- **Task instructions**
Please copy out each line of the listing that contains the word "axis".

- **Dataset section**
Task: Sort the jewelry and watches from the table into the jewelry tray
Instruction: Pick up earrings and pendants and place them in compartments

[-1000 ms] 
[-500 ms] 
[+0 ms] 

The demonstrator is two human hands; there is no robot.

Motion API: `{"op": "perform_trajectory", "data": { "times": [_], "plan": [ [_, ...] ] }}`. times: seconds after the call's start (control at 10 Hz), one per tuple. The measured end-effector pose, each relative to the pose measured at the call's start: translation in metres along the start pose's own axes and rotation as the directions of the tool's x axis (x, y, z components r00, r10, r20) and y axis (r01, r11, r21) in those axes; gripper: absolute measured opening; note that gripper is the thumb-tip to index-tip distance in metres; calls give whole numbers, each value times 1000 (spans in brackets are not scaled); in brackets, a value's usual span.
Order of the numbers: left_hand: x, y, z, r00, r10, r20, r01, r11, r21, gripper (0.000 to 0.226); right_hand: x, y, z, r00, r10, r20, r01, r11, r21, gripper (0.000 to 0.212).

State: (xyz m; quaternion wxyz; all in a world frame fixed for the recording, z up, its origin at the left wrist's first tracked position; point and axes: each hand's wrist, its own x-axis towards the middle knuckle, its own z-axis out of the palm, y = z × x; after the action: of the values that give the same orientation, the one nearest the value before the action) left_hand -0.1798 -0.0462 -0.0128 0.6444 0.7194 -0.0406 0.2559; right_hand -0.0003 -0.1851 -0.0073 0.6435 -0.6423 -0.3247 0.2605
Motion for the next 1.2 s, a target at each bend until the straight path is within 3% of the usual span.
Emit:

- **Solution below**
Motion API: `{"op": "perform_trajectory", "data": { "times": [_], "plan": [ [_, ...] ] }}`. times: seconds after the call's start (control at 10 Hz), one per tuple. The measured end-effector pose, each relative to the pose measured at the call's start: translation in metres along the start pose's own axes and rotation as the directions of the tool's x axis (x, y, z components r00, r10, r20) and y axis (r01, r11, r21) in those axes; gripper: absolute measured opening; note that gripper is the thumb-tip to index-tip distance in metres; calls give whole numbers, each value times 1000 (spans in brackets are not scaled); in brackets, a value's usual span.
State: (xyz m; quaternion wxyz; all in a world frame fixed for the recording, z up, its origin at the left wrist's first tracked position; point and axes: each hand's wrist, its own x-axis towards the middle knuckle, its own z-axis out of the palm, y = z × x; after the action: of the values that give the same orientation, the one nearest the value before the action) left_hand -0.1798 -0.0462 -0.0128 0.6444 0.7194 -0.0406 0.2559; right_hand -0.0003 -0.1851 -0.0073 0.6435 -0.6423 -0.3247 0.2605

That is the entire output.